By Scott P. Richert Updated June 25, 2019
The seven sacraments—Baptism, Confirmation, Holy Communion, Confession, Marriage, Holy Orders, and the Anointing of the Sick—are the life of the Catholic Church. All of the sacraments were instituted by Christ Himself, and each is an outward sign of an inward grace. When we participate in them worthily, each provides us with graces—with the life of God in our soul. In worship, we give to God that which we owe Him; in the sacraments, He gives us the graces necessary to live a truly human life.
The first three sacraments—Baptism, Confirmation, and Holy Communion—are known as the sacraments of initiation, because the rest of our life as a Christian depends on them. (Click on the name of each sacrament to learn more about that sacrament.)
The Sacrament of Baptism, the first of the three sacraments of initiation, is also the first of the seven sacraments in the Catholic Church. It removes the guilt and effects of Original Sin and incorporates the baptized into the Church, the Mystical Body of Christ on earth. We cannot be saved without Baptism.
The Sacrament of Confirmation is the second of the three sacraments of initiation because, historically, it was administered immediately after the Sacrament of Baptism. Confirmation perfects our baptism and brings us the graces of the Holy Spirit that were granted to the Apostles on Pentecost Sunday.
While Catholics in the West today normally make their First Communion before they receive the Sacrament of Confirmation, the Sacrament of Holy Communion, the reception of Christ's Body and Blood, was historically the third of the three sacraments of initiation. This sacrament, the one we receive most often throughout our lives, is the source of great graces that sanctify us and help us grow in the likeness of Jesus Christ. The Sacrament of Holy Communion is also sometimes called the Eucharist.

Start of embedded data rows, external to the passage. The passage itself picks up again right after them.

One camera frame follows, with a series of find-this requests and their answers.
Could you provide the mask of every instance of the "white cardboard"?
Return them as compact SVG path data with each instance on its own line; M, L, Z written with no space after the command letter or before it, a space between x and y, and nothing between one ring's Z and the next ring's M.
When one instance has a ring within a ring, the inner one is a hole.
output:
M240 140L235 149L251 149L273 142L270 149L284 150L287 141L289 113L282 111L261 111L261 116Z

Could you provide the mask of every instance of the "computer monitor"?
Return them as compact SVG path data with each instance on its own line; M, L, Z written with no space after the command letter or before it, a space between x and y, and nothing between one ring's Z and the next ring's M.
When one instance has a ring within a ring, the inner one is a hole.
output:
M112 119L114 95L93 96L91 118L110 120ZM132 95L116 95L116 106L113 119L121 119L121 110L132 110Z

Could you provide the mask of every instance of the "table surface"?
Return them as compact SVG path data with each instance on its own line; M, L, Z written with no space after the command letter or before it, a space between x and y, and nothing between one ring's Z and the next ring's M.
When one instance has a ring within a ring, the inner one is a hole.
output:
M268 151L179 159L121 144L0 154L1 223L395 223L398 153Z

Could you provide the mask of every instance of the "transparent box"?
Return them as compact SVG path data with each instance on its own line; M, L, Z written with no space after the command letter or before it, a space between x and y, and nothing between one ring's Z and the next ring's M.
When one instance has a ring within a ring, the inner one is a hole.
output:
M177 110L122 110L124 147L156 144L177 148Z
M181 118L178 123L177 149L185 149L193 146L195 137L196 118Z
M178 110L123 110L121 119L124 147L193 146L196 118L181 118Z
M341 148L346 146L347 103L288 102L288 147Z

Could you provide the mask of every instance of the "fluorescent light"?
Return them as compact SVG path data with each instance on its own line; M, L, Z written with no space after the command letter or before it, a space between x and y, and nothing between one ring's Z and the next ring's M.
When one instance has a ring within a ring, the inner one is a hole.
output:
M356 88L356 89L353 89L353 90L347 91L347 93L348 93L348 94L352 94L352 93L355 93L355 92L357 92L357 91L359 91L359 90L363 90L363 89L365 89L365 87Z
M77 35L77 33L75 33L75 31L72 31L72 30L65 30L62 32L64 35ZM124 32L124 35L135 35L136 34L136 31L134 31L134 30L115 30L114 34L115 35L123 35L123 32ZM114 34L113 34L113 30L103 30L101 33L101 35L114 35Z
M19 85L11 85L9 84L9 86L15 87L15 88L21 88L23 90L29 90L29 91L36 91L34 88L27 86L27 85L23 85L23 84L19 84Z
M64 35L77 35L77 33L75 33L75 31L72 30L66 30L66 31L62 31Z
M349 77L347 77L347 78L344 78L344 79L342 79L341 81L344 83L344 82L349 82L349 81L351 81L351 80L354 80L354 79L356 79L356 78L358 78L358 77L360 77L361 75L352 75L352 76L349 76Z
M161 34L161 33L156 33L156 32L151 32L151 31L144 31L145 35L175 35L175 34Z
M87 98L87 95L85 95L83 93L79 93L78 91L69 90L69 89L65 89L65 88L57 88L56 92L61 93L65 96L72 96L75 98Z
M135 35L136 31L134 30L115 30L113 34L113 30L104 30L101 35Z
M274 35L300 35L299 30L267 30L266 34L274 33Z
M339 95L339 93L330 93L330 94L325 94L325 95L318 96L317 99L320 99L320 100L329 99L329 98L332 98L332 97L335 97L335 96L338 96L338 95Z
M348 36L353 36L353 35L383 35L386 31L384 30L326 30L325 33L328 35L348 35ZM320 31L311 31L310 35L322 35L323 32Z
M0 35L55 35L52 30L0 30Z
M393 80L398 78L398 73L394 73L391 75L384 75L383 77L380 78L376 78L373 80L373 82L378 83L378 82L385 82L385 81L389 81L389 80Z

The Sacrament of Confession, also known as the Sacrament of Penance and the Sacrament of Reconciliation, is one of the least understood, and least utilized, sacraments in the Catholic Church. In reconciling us to God, it is a great source of grace, and Catholics are encouraged to take advantage of it often, even if they are not aware of having committed a mortal sin.
Marriage, a lifelong union between a man and a woman for procreation and mutual support, is a natural institution, but it is also one of the seven sacraments of the Catholic Church. As a sacrament, it reflects the union of Jesus Christ and His Church. The Sacrament of Marriage is also known as the Sacrament of Matrimony.
The Sacrament of Holy Orders is the continuation of Christ's priesthood, which He bestowed upon His Apostles. There are three levels to this sacrament of ordination: the episcopate, the priesthood, and the diaconate.
Traditionally referred to as Extreme Unction or Last Rites, the Sacrament of the Anointing of the Sick is administered both to the dying and to those who are gravely ill or are about to undergo a serious operation, for the recovery of their health and for spiritual strength.